[What needs to be done]: In the listing that follows, count each line containing the string "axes" and report only the count.

[Given information]:
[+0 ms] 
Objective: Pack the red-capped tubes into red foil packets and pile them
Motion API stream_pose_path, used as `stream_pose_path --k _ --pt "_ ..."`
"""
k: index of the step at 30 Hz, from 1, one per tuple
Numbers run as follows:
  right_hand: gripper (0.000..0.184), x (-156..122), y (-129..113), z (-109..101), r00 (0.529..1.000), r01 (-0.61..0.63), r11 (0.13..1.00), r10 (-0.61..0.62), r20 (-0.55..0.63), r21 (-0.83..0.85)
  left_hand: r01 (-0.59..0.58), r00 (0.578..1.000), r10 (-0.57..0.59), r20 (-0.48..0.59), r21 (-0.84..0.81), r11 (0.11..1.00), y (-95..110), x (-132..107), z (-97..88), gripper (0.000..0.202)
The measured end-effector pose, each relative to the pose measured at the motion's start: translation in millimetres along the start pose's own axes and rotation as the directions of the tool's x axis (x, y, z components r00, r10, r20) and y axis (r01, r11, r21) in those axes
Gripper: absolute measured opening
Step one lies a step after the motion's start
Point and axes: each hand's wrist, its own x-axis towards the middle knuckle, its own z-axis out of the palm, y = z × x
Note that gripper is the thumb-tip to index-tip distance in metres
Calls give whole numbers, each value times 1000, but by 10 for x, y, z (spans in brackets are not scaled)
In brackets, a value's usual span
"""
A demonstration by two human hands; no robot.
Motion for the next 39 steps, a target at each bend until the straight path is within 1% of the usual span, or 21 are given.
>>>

[Written solution]: 2